The culprit was k3s using SQLite out of the box for cluster persistence. The fix? Switching to etcd #11251.

Running k3s with --cluster-init switches to etcd. This made the Pi go from 80-100% CPU usage to 5-20%:

k3s server --cluster-init

Once that was out of the way and the problem fixed a few things I already knew came back to haunt my homelab:

  1. Yes, it’s a single node cluster. If the node fails, I’m out of luck.

  2. I eventually want to get into hosting a NAS server, Proxmox, etc., and a single Raspberry Pi is not going to cut it.

VPS Hosting #

My first reaction was to shop online and extend my tailnet with a Virtual Private Server.

There are tons of VPS providers out there, and luckily I had starred a GitHub repo dedicated to crowdsourcing that information: Cloud Free Tier Comparison.

Logically, I wanted this to be free of charge, so I did end up signing up for the Oracle free tier but cancelled within the first two hours since any of the “free tier available” zones were out of capacity. It’s what they say: “If it’s free, you’re the product.”

After that, I set myself a $5-8/month budget and ended up getting a Hetzner server. Setup was straightforward. Installing Tailscale and k3s-agent was a breeze, and in less than 5 minutes I had another node in my cluster.

Hetzner

But after a little bit of toying with it, the VPS didn’t cut it for me either. I simply want to have full control of the server. So I did bump up the budget a little bit :) and went shopping for a physical machine.
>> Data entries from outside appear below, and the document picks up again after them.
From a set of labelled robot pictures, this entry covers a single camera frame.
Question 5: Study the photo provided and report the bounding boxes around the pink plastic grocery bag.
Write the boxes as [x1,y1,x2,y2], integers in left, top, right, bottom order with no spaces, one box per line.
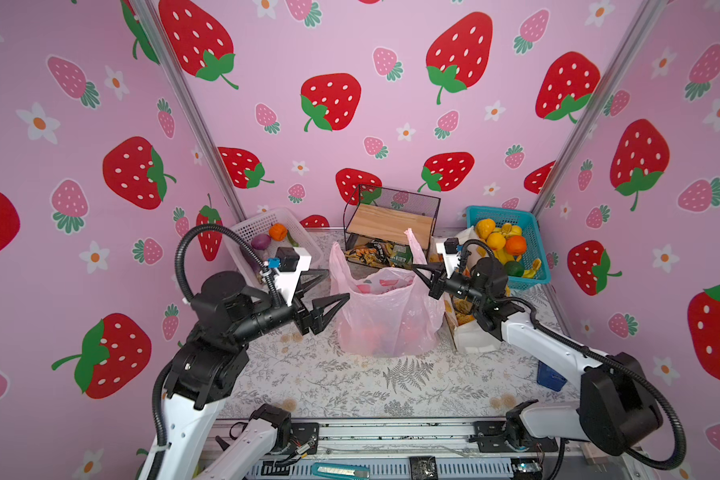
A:
[329,243,445,358]

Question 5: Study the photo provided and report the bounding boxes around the white canvas tote bag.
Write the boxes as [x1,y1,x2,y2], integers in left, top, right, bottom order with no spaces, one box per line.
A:
[428,227,501,354]

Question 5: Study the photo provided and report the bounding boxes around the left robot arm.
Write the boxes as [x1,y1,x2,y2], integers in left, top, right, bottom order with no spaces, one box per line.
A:
[140,224,350,479]

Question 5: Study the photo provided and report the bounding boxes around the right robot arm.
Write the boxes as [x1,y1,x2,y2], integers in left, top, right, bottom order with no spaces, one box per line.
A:
[412,238,687,471]

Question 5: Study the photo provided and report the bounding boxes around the snack bag under shelf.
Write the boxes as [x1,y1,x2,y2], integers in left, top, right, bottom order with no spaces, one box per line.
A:
[344,239,413,269]

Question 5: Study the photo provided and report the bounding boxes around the toy yellow lemon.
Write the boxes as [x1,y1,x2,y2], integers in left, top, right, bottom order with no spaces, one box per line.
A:
[485,232,506,251]

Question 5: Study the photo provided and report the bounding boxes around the toy avocado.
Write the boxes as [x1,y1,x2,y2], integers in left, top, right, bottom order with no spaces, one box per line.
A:
[503,260,525,278]

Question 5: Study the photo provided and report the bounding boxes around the toy orange fruit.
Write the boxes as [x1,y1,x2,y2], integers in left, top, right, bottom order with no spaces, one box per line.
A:
[504,235,528,257]

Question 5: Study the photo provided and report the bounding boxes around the white plastic basket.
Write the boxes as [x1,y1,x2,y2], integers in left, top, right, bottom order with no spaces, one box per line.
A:
[223,208,323,288]

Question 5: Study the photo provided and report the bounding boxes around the teal plastic basket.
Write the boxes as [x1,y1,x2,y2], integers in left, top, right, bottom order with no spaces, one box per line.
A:
[466,206,551,291]

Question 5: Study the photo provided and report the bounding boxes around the blue box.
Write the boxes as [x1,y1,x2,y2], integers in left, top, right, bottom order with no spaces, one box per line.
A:
[536,361,567,392]

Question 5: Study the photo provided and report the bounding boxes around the teal utility knife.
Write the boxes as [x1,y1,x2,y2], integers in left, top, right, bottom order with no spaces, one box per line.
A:
[310,462,371,480]

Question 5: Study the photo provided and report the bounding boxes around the black wire wooden shelf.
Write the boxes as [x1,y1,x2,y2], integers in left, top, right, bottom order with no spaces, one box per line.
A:
[342,182,441,254]
Purchasing Another Server #

So then I went researching for an additional server: r/homelab, r/selfhosted, r/minilab, Amazon, Newegg, eBay, Discord, etc.

After a couple of hours I chose the: HP EliteDesk 800 G2 Mini 35W Desktop i5-6500T@2.5GHz 16G DDR4 256G SSD WiFi for $99.

HP EliteDesk 800

Sure it’s a little bit dated, but good enough as an additional server for my homelab. I also have never owned a mini PC, and thought they looked pretty cool!

How about the Pi? #

The Raspberry Pi will still be part of the homelab hosting a subset of the k8s services but starting this 2026 I’ll finally get into GPIOs and hardware automation. I’ve purchased a breadboard kit and plan on playing around with sensors, lights and Home Assistant.

Grafana + Prometheus (Finally) #

I did end up getting Grafana & Prometheus working and surfacing metrics for a lot of my most important services as well as cluster/node stats.

One thing that was quite annoying was the fact that hard refreshes in ArgoCD caused the Grafana admin password to change because of the lookup Helm function, which caused the Grafana deployment to do a rolling restart since the secret checksum changed. Issue #5202 summarizes the problem well.

I ended up just ignoring differences to the secret in question:

ignoreDifferences:
- kind: Secret
    name: monitoring-grafana
    namespace: monitoring
    jsonPointers:
    - /data

Finally, here’s one of the pretty dashboards I get to look at now :)

Grafana Monitoring

Moral of the story: trying to host a new set of services might cause you to end up buying a new server. Cheers!